In the records below, the lines between the one holding "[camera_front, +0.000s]" and the one holding "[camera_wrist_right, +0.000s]", inclusive, are to be transcribed exactly; no pictures are to be included.

DATA EXCERPTS Start Marker

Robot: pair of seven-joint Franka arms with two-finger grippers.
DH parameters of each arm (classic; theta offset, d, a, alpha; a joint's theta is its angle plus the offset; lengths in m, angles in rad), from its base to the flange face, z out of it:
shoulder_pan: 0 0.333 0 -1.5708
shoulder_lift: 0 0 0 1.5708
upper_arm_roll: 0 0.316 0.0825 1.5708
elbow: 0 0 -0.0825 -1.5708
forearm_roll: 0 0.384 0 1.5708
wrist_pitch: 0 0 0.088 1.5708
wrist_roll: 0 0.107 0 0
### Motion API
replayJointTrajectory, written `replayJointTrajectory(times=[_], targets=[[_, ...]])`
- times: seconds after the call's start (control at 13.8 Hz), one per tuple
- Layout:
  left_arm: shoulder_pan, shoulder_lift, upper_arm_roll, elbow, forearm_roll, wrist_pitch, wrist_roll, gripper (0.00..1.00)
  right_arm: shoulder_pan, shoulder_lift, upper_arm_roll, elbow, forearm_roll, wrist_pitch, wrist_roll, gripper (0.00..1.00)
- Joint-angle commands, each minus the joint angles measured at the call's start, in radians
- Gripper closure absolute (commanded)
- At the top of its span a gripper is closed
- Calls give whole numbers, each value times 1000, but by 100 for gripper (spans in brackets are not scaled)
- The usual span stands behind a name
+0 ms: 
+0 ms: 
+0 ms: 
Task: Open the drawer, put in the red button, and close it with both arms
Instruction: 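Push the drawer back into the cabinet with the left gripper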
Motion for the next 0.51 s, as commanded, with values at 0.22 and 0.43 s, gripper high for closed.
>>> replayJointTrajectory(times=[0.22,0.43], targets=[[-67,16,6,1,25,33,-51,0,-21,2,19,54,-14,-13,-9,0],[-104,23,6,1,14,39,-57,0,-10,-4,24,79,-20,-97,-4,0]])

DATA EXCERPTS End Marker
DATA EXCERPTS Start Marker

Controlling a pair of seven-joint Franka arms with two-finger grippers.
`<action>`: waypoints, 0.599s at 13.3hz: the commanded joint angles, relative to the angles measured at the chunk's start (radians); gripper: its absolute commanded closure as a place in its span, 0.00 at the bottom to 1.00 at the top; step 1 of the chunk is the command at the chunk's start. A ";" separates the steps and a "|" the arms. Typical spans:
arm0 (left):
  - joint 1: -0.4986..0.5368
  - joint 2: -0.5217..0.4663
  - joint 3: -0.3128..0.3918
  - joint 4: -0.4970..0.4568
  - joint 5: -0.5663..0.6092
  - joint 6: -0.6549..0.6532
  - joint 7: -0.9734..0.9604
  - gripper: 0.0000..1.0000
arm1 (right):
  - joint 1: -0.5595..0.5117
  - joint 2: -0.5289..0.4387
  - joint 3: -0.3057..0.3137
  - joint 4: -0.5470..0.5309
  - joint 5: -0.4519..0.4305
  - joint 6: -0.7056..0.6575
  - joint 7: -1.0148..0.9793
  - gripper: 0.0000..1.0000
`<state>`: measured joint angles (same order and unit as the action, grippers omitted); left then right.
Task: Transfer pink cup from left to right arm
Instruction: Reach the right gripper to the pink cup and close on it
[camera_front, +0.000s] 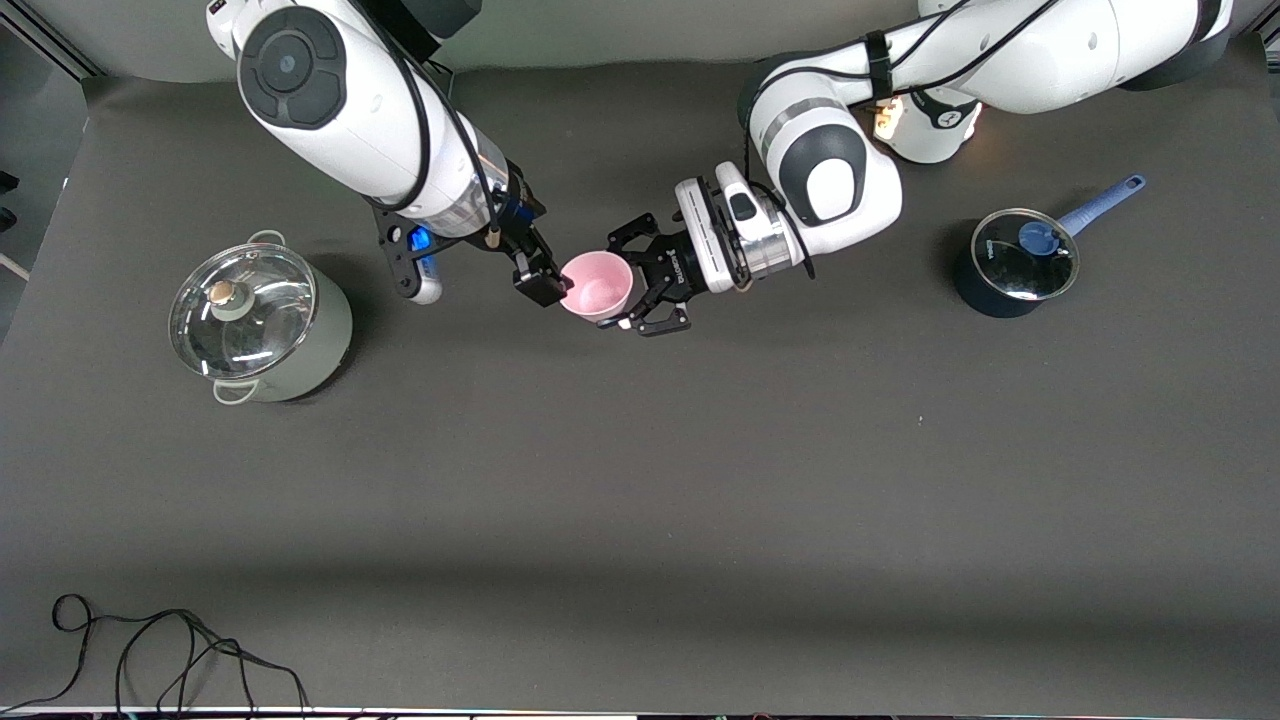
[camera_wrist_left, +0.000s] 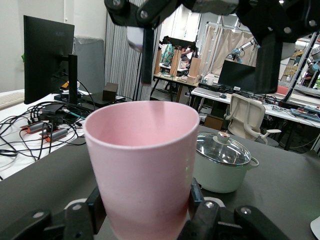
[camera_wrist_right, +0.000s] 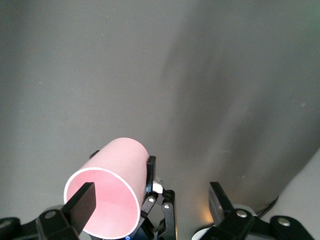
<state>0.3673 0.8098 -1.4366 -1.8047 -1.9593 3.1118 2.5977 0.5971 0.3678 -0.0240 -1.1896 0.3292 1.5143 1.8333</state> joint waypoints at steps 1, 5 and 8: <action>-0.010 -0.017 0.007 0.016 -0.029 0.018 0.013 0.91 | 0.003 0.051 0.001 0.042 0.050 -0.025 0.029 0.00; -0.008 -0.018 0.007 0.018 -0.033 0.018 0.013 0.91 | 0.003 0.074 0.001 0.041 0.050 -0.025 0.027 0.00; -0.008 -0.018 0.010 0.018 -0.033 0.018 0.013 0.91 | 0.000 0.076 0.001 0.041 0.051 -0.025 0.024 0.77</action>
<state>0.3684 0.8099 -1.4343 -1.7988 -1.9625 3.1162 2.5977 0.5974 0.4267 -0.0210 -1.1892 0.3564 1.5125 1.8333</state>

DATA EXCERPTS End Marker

RESPONSE BELOW:
[camera_front, +0.000s] 
[camera_wrist_left, +0.000s] 
[camera_wrist_right, +0.000s] 

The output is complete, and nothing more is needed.